I wanted to go back to work when the kids were younger. It was particularly hard as one child was very sick for many years so there was an incredible amount of resentment for dealing with that on by own. He didnt want to do 50/50 then so I could go back. He didnt even want to do 10/90. So now i am in a predicament where i do enjoy the life i have as thats really all i know. Working was now a lifetime away. I have forgotten all the skills i have and my passion for what i used to do has gone.

i do own that i dont want to go back to work, i would be doing it for him and not for me. I feel like i deserve it after having an horrendous 5 years. i know i should work but im honestly not passionate about anything that makes money.

@pienum Your husband is no longer happy with this set up. You would do well to take heed of his growing resentment and make some changes, if you want to save your marriage.

Your social circle where this seems normal to you will not help you one jot when your marriage falls apart.
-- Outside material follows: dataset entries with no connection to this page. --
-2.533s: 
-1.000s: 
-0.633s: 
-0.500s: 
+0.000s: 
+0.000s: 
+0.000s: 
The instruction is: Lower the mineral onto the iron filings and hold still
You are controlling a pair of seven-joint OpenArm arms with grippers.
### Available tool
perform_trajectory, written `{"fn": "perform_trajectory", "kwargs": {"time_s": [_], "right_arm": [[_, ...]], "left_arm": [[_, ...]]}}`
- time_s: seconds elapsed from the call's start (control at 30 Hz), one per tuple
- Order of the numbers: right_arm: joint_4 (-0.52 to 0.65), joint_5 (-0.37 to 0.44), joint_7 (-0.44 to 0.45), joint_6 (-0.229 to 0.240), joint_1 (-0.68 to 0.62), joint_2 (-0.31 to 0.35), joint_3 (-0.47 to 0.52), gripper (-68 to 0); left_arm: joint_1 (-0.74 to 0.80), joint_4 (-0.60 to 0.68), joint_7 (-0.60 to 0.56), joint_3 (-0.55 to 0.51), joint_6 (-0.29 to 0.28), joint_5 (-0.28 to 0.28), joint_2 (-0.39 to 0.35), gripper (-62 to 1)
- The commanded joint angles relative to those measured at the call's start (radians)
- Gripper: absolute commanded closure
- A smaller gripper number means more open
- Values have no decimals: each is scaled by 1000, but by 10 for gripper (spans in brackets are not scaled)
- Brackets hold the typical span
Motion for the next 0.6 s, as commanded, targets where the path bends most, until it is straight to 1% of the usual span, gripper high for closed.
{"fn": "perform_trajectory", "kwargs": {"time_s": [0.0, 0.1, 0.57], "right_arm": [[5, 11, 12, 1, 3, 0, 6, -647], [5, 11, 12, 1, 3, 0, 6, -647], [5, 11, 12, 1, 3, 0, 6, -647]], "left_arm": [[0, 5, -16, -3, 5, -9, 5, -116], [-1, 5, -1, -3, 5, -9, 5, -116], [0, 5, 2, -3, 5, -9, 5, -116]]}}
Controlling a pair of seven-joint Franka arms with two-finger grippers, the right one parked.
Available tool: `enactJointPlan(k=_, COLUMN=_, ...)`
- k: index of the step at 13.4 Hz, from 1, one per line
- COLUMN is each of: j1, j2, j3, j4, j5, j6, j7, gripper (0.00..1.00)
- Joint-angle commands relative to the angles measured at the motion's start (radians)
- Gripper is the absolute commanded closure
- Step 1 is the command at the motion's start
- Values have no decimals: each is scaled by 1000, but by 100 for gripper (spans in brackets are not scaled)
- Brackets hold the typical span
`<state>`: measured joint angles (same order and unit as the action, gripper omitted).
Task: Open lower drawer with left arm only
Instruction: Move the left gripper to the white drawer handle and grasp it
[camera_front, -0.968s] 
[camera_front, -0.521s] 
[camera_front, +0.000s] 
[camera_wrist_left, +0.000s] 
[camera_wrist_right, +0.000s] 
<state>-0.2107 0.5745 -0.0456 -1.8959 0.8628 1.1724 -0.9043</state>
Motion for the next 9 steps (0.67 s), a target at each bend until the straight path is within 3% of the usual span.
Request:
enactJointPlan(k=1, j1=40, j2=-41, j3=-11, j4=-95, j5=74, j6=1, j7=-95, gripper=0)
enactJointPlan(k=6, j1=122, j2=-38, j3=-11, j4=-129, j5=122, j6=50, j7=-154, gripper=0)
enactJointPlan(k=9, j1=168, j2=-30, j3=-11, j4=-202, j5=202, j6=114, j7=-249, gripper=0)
Your husband is not happy. Look at that.

Raver84 · 28/09/2025 17:20

Well I couldnt get past feeling like a single mum bit. Really?! Try actually being a single mum, without household help, more children, a full time job, a career and oh yes life admin which to be real, everyone has. Not to mention not having millions flowing in.

I think you've lost your hold of reality somewhat; for most mothers who are able to do far more than school runs and paying the odd bill or filling in a form, and maybe he's sensing that, perhaps he's feeling taken advantage of.

Slipperhead · 28/09/2025 17:46

If this is real, you are very naive.
Get copies of all balances, investments, accounts and email them to yourself, get print outs of everything if possible, put them somewhere safe.

Then, find yourself a good divorce solicitor with a proven record and make an appointment.

Your marriage is over. You sound like my friends lovely sister, married to a surgeon who mistook himself for God.

Put her down once too often and she went to see a solicitor. She got excellent advice and decided that she had enough.

They have 3 boys. She served him and he was stunned.
She got more than half of everything and her life is so much better.

He desperately did not want the divorce, tried to back track, but had told her she was lazy once too often.
She actual was a fantastic Oncology nurse who was hugely well regarded but gave up her career to support him 18 years ago, when he got a huge opportunity in the US 20 years ago.

Unfortunately for him she has spoken honestly about why she divorced him to a few people...." he called me lazy once too often". Most embarrassing for him. He is quite full of himself and I took enormous pleasure the first time we met after they split in just looking at him intently whilst my husband and he spoke.
Making it really clear that the word was out!

He absolutely regrets that she wouldn't change her mind. They are amicable now. Her sons adore their mum, she has been their stability over the years when he worked huge hours.

Our sons are friends so I have seen this up close.
During the summer we ran into them socially, post divorce, (son connected) and he was all about her.
She looks fabulous, like most divorced women I know!